Exercise aim ▸
No line before the one containing "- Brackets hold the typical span" should appear; that line and all lines after it, through the end of the data, are to be set down exactly.

Material provided ▸
>>>
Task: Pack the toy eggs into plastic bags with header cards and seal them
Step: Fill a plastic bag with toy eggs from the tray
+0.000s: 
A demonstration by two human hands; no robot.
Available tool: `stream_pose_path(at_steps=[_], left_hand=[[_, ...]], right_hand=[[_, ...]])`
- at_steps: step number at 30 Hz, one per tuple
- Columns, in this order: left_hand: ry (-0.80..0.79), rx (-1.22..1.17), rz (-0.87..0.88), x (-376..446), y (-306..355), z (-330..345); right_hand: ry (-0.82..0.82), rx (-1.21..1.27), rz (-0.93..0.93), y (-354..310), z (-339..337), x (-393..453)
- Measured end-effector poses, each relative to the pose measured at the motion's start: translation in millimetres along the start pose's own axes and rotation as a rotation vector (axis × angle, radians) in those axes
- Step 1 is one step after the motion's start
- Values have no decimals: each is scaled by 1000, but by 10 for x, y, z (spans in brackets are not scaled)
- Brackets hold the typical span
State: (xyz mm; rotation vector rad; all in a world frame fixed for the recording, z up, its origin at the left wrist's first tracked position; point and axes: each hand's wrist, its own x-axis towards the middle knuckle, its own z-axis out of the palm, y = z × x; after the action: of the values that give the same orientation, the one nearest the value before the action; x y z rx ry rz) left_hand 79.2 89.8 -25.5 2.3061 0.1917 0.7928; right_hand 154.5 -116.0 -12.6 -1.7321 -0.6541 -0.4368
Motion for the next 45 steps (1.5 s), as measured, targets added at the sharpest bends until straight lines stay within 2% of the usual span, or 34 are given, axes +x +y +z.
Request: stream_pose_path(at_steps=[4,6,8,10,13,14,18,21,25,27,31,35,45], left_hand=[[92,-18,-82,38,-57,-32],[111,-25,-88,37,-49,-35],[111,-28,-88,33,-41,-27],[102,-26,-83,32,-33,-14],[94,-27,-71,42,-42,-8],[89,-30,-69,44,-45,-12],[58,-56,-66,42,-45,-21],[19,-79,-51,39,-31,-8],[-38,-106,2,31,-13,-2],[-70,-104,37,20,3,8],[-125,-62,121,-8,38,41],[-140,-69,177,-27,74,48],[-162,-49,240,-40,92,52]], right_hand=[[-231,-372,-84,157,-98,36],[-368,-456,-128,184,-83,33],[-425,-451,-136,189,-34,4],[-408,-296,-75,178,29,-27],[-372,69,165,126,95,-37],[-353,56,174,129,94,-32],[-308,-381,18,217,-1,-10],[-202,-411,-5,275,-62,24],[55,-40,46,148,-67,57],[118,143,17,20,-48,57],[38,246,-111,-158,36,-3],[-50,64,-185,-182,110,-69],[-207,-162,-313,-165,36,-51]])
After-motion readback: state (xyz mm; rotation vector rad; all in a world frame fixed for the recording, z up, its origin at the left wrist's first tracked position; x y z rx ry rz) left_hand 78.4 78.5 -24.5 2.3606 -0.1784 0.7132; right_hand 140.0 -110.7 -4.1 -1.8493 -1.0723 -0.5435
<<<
Solution ▸
- Brackets hold the typical span
State: (xyz mm; rotation vector rad; all in a world frame fixed for the recording, z up, its origin at the left wrist's first tracked position; point and axes: each hand's wrist, its own x-axis towards the middle knuckle, its own z-axis out of the palm, y = z × x; after the action: of the values that give the same orientation, the one nearest the value before the action; x y z rx ry rz) left_hand 79.2 89.8 -25.5 2.3061 0.1917 0.7928; right_hand 154.5 -116.0 -12.6 -1.7321 -0.6541 -0.4368
Motion for the next 45 steps (1.5 s), as measured, targets added at the sharpest bends until straight lines stay within 2% of the usual span, or 34 are given, axes +x +y +z.
Request: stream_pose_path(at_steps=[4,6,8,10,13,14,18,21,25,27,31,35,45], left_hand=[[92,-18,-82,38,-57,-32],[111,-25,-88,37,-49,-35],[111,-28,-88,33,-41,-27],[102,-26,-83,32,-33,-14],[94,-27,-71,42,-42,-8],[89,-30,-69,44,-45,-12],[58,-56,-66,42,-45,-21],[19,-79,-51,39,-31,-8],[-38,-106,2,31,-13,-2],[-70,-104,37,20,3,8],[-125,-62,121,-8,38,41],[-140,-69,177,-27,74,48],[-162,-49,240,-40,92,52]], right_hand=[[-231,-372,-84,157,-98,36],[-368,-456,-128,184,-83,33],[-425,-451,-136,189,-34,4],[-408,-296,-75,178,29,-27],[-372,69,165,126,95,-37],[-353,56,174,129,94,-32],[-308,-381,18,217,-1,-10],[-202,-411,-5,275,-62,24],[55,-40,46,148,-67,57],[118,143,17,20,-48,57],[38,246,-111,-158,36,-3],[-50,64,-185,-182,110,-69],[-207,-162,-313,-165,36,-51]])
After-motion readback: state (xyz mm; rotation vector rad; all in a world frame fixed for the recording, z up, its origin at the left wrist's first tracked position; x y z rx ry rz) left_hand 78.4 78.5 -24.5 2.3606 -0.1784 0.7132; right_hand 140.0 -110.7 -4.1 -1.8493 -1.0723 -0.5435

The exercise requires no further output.